Maximize $Q=x^{2} y$, where $x+2 y=50$.
Answer
Final Answer: The maximum value of the function \(Q=x^{2} y\) subject to the constraint \(x+2 y=50\) is \(\boxed{\frac{250000}{27}}\).
Step 1 :We are given the function \(Q=x^{2} y\) and the constraint \(x+2 y=50\).
Step 2 :We can express \(y\) from the constraint as \(y = 25 - \frac{x}{2}\).
Step 3 :Substitute \(y\) into the function \(Q\) to get \(Q = x^{2}(25 - \frac{x}{2})\).
Step 4 :Find the derivative of \(Q\) with respect to \(x\) to get \(Q' = -\frac{x^{2}}{2} + 2x(25 - \frac{x}{2})\).

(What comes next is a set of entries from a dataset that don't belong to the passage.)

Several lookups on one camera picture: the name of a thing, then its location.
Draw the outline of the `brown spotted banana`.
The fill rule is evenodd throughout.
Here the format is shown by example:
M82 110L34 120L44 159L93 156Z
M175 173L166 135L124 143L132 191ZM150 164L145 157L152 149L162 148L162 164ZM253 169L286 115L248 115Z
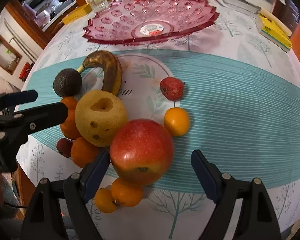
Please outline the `brown spotted banana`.
M106 50L90 53L85 57L77 71L82 73L88 68L102 68L102 90L117 96L121 88L123 73L121 63L113 53Z

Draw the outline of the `pink glass fruit bowl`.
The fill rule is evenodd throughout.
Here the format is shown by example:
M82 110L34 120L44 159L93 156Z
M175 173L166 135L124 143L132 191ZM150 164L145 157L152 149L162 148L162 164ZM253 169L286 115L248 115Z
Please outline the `pink glass fruit bowl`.
M119 0L84 28L89 42L161 43L212 26L219 13L208 0Z

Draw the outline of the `tree print tablecloth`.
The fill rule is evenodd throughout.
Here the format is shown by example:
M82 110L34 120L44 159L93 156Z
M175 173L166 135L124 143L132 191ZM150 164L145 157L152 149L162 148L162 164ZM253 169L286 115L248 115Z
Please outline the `tree print tablecloth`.
M160 44L110 46L90 43L83 37L88 17L64 26L50 41L34 65L25 88L38 93L36 105L59 101L52 83L63 68L77 68L84 57L96 50L177 50L209 54L250 64L266 70L300 88L300 64L257 31L251 16L217 7L220 13L213 26L186 37ZM122 207L111 214L101 213L93 203L88 211L104 239L197 239L215 207L201 193L146 189L136 207ZM300 218L300 179L267 188L280 229L286 230Z

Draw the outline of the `red yellow apple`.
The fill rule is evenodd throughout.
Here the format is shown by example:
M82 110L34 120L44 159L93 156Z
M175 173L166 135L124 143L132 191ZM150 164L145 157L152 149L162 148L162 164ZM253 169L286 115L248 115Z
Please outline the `red yellow apple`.
M142 187L159 180L173 158L172 136L164 126L149 119L127 122L110 145L110 159L117 175Z

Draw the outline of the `orange plate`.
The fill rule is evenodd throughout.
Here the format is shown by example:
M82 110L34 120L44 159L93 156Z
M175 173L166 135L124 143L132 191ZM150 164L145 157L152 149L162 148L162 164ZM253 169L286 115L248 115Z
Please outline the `orange plate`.
M99 149L83 137L77 138L71 148L71 158L74 164L84 168L87 164L92 163L98 156Z

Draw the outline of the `small orange right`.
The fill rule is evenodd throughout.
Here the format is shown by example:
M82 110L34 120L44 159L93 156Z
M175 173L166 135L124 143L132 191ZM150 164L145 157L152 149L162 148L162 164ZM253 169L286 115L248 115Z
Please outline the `small orange right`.
M173 137L181 137L190 129L188 112L180 107L170 108L164 116L164 126Z

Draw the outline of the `red lychee right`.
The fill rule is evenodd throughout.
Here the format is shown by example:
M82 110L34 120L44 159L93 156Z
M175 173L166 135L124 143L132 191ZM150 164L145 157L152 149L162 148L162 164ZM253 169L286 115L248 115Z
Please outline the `red lychee right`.
M179 101L184 93L185 83L175 77L166 77L160 82L162 94L170 101Z

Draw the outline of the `dark avocado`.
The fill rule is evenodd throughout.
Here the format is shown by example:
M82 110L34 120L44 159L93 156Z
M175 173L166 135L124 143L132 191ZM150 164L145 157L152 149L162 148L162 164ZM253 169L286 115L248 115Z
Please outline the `dark avocado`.
M64 98L79 93L82 87L82 77L79 72L72 68L61 70L53 81L53 90Z

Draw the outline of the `small yellow orange front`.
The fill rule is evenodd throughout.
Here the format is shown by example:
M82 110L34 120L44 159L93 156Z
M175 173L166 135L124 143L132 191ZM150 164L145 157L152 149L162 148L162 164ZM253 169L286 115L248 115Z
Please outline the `small yellow orange front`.
M115 204L115 200L110 189L98 189L94 197L94 202L96 207L102 213L113 213L117 210L117 205Z

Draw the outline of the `yellow flat box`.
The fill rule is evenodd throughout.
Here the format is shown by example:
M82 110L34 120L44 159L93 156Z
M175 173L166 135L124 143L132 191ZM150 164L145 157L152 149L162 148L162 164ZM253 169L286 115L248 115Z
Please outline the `yellow flat box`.
M89 4L85 4L70 12L65 18L63 18L62 22L64 25L67 25L79 18L82 18L83 16L89 14L90 12L92 12L92 8L90 7Z

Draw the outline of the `clear glass cup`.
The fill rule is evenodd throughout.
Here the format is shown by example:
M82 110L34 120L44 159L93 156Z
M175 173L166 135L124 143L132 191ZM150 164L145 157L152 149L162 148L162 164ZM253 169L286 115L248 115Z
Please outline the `clear glass cup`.
M94 12L102 12L109 8L107 0L88 0L88 3Z

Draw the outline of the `yellow pear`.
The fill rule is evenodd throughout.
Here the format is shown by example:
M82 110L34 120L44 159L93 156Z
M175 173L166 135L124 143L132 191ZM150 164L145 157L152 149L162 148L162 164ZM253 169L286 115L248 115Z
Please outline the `yellow pear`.
M75 109L79 133L97 147L109 146L117 130L127 121L128 115L122 101L102 90L85 93Z

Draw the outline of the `yellow tissue box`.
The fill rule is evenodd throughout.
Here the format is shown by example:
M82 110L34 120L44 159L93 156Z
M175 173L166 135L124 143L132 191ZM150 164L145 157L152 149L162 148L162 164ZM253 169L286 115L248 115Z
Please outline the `yellow tissue box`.
M292 42L290 40L292 31L264 8L261 8L256 16L256 27L261 35L285 52L289 52L292 49Z

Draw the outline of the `orange with stem front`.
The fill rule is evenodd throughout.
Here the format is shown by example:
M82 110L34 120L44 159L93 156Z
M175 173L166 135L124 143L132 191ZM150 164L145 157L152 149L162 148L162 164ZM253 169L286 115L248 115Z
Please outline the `orange with stem front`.
M110 190L115 205L134 207L137 206L143 198L142 187L126 182L122 178L115 179Z

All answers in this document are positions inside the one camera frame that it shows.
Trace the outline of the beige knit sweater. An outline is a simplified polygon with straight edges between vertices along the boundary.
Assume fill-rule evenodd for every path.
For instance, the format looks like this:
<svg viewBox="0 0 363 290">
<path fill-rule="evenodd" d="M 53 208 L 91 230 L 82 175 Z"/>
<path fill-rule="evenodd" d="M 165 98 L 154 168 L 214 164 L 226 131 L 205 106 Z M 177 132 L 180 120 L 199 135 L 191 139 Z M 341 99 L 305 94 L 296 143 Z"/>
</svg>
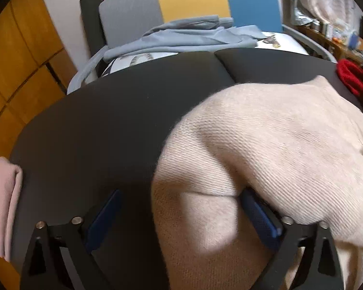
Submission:
<svg viewBox="0 0 363 290">
<path fill-rule="evenodd" d="M 271 252 L 238 196 L 252 187 L 300 224 L 324 220 L 346 289 L 363 283 L 363 113 L 322 76 L 241 84 L 190 111 L 151 185 L 171 289 L 249 289 Z"/>
</svg>

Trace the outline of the wooden cabinet wall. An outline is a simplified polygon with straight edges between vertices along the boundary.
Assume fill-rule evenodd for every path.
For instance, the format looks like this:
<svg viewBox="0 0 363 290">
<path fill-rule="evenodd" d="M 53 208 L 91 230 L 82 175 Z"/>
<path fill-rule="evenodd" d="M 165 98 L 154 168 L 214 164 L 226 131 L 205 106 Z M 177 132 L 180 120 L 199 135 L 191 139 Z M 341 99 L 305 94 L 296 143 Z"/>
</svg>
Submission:
<svg viewBox="0 0 363 290">
<path fill-rule="evenodd" d="M 44 0 L 0 0 L 0 156 L 76 72 Z"/>
</svg>

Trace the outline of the black rolled mat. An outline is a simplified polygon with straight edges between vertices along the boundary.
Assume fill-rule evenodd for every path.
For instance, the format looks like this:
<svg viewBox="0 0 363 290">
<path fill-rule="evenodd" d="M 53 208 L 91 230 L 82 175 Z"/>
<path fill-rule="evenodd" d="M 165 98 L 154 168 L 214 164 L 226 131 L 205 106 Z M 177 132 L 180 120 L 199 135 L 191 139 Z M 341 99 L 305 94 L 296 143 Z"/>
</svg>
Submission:
<svg viewBox="0 0 363 290">
<path fill-rule="evenodd" d="M 106 45 L 99 6 L 103 0 L 80 0 L 80 11 L 90 55 Z"/>
</svg>

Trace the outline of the red knit garment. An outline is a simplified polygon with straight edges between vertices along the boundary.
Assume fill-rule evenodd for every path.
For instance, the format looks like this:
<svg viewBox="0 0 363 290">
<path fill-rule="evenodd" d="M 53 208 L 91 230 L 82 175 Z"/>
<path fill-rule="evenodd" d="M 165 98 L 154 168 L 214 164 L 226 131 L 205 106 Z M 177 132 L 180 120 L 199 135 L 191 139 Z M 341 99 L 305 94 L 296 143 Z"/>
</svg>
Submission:
<svg viewBox="0 0 363 290">
<path fill-rule="evenodd" d="M 336 74 L 356 98 L 363 100 L 363 67 L 341 59 L 336 65 Z"/>
</svg>

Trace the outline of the folded pink garment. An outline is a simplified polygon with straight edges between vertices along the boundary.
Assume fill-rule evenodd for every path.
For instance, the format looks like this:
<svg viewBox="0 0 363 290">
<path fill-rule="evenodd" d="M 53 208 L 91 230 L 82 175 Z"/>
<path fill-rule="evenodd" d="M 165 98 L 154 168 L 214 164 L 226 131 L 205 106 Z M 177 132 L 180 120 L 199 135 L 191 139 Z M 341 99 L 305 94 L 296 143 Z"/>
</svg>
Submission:
<svg viewBox="0 0 363 290">
<path fill-rule="evenodd" d="M 23 170 L 0 157 L 0 257 L 10 261 L 17 204 L 23 183 Z"/>
</svg>

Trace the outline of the floral pink curtain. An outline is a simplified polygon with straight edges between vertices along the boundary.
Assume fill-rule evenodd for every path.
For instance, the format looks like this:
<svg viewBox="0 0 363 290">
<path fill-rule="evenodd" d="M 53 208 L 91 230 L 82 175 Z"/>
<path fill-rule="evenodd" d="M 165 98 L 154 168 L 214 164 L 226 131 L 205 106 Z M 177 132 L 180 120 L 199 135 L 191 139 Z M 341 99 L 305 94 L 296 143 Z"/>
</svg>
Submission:
<svg viewBox="0 0 363 290">
<path fill-rule="evenodd" d="M 321 23 L 358 30 L 363 12 L 354 0 L 278 0 L 283 23 L 303 26 L 318 20 Z"/>
</svg>

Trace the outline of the grey yellow blue chair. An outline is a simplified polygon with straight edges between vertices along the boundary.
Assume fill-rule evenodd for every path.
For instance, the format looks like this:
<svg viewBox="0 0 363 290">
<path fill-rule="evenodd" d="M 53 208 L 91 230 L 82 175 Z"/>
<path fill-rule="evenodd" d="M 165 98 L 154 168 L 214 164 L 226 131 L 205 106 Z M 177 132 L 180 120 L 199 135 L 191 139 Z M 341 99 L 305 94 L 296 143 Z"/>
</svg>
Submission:
<svg viewBox="0 0 363 290">
<path fill-rule="evenodd" d="M 333 56 L 322 46 L 283 24 L 278 0 L 103 0 L 99 15 L 106 45 L 71 79 L 68 92 L 78 90 L 91 73 L 112 73 L 139 62 L 176 54 L 152 52 L 118 57 L 109 62 L 103 59 L 107 50 L 137 40 L 154 27 L 200 16 L 232 17 L 237 27 L 257 26 L 266 36 L 258 41 L 257 47 L 301 54 L 312 49 L 325 60 L 333 61 Z"/>
</svg>

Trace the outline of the wooden side table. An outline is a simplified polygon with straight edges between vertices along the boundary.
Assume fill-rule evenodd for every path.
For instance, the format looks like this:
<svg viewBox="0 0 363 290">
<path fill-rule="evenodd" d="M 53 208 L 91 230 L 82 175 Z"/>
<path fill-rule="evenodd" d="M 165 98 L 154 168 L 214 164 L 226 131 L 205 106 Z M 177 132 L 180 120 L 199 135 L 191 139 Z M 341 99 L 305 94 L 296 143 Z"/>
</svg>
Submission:
<svg viewBox="0 0 363 290">
<path fill-rule="evenodd" d="M 363 65 L 363 38 L 355 31 L 341 31 L 318 20 L 295 29 L 326 49 L 336 60 L 347 58 Z"/>
</svg>

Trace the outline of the light blue grey garment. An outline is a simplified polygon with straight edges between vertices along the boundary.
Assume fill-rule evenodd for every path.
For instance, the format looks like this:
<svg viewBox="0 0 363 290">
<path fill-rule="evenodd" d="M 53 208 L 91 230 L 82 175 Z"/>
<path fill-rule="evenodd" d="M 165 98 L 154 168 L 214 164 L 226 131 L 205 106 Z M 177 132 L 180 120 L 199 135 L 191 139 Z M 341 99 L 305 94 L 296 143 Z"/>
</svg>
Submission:
<svg viewBox="0 0 363 290">
<path fill-rule="evenodd" d="M 184 18 L 148 30 L 137 40 L 105 52 L 106 62 L 123 56 L 152 52 L 215 52 L 255 48 L 266 36 L 255 25 L 237 27 L 232 17 L 217 15 Z"/>
</svg>

Step 5 :Set the derivative equal to zero to find the critical points, which are \(x = 0\) and \(x = \frac{100}{3}\).
Step 6 :Substitute these critical points back into the function \(Q\) to find the maximum value, which is \(\frac{250000}{27}\).
Step 7 :Final Answer: The maximum value of the function \(Q=x^{2} y\) subject to the constraint \(x+2 y=50\) is \(\boxed{\frac{250000}{27}}\).